“Kiddie Tax” refers to special rules and taxes imposed on the unearned income of certain children. While the kiddie tax is nothing new, recent tax reform has completely revamped and simplified the way this tax is calculated for tax years 2018 through 2025. These new rules could drastically increase the amount of tax paid on investments made in your child’s name. It is important to understand this new legislation in order to make the most of any investments made for the benefit of your child.
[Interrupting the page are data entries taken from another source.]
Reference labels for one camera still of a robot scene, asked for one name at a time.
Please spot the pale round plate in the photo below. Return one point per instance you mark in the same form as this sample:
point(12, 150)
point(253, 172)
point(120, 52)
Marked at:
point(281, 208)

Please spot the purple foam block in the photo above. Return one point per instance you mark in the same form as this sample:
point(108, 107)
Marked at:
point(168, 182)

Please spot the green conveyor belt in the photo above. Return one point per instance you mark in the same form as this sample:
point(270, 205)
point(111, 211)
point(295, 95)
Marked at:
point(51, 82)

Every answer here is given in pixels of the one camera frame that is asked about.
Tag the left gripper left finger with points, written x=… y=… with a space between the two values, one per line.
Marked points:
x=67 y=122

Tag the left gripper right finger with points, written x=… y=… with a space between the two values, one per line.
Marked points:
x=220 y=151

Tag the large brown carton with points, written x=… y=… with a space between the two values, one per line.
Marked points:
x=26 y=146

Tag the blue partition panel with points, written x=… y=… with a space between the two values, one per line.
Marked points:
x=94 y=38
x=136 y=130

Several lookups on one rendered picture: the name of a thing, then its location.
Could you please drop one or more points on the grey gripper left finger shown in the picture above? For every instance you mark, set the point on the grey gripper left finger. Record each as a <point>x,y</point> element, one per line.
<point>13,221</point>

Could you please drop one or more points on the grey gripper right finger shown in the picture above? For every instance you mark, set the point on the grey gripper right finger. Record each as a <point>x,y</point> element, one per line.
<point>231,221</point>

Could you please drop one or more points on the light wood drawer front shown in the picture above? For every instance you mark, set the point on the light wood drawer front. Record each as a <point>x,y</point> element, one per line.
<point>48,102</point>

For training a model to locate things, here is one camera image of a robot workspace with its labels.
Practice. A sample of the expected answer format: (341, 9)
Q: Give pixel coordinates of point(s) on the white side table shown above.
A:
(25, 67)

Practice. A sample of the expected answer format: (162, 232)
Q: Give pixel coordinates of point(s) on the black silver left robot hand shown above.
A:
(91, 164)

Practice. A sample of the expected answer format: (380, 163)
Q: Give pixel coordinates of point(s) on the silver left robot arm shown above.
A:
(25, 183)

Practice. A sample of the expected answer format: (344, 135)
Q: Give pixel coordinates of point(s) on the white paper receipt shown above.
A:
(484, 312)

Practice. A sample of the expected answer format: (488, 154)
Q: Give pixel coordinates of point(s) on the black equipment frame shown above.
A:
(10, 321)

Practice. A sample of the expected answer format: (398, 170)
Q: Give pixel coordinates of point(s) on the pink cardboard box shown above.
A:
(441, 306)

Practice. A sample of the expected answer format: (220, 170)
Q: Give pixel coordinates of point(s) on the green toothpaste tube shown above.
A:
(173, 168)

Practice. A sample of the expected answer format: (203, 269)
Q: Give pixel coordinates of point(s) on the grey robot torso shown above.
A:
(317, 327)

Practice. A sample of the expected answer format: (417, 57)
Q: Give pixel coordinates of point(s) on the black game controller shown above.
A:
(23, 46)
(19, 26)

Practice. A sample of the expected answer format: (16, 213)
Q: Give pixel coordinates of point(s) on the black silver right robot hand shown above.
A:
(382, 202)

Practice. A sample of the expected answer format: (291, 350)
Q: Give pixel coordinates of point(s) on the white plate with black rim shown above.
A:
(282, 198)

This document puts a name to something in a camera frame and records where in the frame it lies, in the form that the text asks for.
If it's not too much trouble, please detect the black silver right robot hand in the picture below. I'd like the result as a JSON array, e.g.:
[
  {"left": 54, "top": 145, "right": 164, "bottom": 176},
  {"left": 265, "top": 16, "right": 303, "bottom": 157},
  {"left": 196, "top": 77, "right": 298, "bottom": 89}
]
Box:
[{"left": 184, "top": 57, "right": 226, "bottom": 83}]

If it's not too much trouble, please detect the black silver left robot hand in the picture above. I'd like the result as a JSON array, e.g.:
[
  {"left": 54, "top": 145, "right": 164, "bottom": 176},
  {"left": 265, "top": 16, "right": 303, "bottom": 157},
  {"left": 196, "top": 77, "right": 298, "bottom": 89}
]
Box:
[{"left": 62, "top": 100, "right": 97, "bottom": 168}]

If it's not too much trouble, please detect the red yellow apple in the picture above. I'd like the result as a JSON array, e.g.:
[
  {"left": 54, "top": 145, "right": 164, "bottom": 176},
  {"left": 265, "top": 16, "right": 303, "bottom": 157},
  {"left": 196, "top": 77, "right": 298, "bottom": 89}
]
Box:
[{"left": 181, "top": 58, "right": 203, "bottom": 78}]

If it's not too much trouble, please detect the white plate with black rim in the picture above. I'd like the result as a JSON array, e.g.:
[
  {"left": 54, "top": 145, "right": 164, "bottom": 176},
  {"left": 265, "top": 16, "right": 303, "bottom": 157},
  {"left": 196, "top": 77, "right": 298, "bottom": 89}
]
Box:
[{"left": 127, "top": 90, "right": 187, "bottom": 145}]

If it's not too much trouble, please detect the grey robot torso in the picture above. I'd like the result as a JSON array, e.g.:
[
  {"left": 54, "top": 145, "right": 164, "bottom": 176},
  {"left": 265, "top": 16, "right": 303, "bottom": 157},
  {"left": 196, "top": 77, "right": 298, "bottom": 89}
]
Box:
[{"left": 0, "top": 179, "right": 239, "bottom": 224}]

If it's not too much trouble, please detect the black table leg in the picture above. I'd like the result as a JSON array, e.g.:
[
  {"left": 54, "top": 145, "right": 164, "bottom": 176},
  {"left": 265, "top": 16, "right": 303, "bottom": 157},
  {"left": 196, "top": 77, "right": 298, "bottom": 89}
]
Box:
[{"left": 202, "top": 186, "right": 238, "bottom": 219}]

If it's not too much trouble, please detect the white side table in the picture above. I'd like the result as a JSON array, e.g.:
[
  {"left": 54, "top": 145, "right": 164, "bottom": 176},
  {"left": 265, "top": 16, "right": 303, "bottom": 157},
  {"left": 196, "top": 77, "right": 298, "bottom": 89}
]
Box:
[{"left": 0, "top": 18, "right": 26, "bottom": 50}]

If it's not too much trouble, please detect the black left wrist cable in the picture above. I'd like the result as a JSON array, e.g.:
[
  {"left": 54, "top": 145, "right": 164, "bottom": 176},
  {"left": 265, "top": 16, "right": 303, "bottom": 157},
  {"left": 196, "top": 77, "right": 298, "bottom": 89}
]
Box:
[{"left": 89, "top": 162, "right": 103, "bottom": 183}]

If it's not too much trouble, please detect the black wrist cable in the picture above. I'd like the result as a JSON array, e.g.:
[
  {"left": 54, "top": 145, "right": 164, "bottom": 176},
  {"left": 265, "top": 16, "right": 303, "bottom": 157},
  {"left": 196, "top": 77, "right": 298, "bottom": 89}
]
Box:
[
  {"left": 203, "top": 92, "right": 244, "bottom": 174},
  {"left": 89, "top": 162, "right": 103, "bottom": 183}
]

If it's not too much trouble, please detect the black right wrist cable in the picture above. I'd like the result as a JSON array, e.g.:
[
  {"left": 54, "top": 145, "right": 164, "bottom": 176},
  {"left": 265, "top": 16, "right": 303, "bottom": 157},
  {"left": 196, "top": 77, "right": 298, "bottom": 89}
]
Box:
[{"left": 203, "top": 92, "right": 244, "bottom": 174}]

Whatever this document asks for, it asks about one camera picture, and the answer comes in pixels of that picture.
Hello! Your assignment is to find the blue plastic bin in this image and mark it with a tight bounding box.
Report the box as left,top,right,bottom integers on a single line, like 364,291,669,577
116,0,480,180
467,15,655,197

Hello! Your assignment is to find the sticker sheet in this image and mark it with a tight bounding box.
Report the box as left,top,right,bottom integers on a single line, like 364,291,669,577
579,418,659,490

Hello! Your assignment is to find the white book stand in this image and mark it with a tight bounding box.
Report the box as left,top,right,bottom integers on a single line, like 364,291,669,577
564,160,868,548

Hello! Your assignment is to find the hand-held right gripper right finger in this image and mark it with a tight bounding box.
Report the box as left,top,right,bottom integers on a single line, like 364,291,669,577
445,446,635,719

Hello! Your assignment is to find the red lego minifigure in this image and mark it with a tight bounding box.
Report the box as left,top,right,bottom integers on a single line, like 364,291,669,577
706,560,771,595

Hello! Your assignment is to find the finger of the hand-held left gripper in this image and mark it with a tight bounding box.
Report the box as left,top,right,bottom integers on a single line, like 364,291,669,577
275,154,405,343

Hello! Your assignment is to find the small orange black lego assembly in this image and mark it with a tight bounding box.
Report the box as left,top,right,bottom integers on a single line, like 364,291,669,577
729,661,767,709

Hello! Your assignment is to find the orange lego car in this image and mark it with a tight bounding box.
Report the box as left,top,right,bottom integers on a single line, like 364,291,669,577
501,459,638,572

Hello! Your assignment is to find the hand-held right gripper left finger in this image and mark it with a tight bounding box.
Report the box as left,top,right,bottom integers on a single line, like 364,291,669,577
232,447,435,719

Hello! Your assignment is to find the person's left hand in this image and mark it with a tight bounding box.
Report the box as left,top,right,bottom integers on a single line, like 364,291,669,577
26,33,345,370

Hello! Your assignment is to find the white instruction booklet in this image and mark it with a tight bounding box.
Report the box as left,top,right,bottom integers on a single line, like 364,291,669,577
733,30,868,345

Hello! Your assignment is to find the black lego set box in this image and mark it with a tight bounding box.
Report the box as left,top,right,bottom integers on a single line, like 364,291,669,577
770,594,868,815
Kiddie tax applies to any child whom:
- is required to file a tax return;
- does not file a joint return for the tax year;
- has investment income greater than $2,100 (for 2018);
- either of the child’s parents is alive at the end of the year; and
- is either: (a) under the age of 18; (b) under the age of 19 and does not provide more than half of his or her own support with earned income; or (c) under the age of 24, a full-time student, and does not provide more than half of his or her own support with earned income
Essentially, this taxed the child’s unearned income at the parent’s maximum marginal tax rate and was impacted by both the parent’s income and the income of any siblings also subject to the kiddie tax. Unearned income refers to interest, dividends, capital gains, and other investment income.
Recent tax reform has greatly simplified the calculation of kiddie tax. Beginning in 2018, tax on an applicable child’s unearned income will be calculated using the trust tax brackets. Thus, under the provision, the child’s tax is unaffected by the tax situation of the child’s parent or the unearned income of any siblings.
However, trust tax brackets reach their top marginal tax rates much quicker than individual tax brackets. For example, in 2018 a trust will reach the 37% bracket at only $12,500 of income whereas a married couple filing a joint return would not reach this tax bracket until $600,000 of income!
Therefore, the new kiddie tax rules will affect taxpayers very differently and must be considered when deciding how best to shift income from yourself to your child.
For higher income individuals already subject to 35-37% marginal tax rates, this legislation will have very little impact. Whether the portfolio is held by the parent or child, the income will be subject to relatively the same rate if it is in the maximum trust tax bracket. For lower and middle-income families, the impact could be more drastic. For example, for parents falling in the 22% tax bracket, historically the kiddie tax would have been computed at their 22% rate. Under the new legislation using the trust tax brackets instead, it will fall into a 24% tax bracket at just $2,550 of unearned income. The 35% and 37% tax brackets are reached at just $9,150 and $12,500 of unearned income, respectively.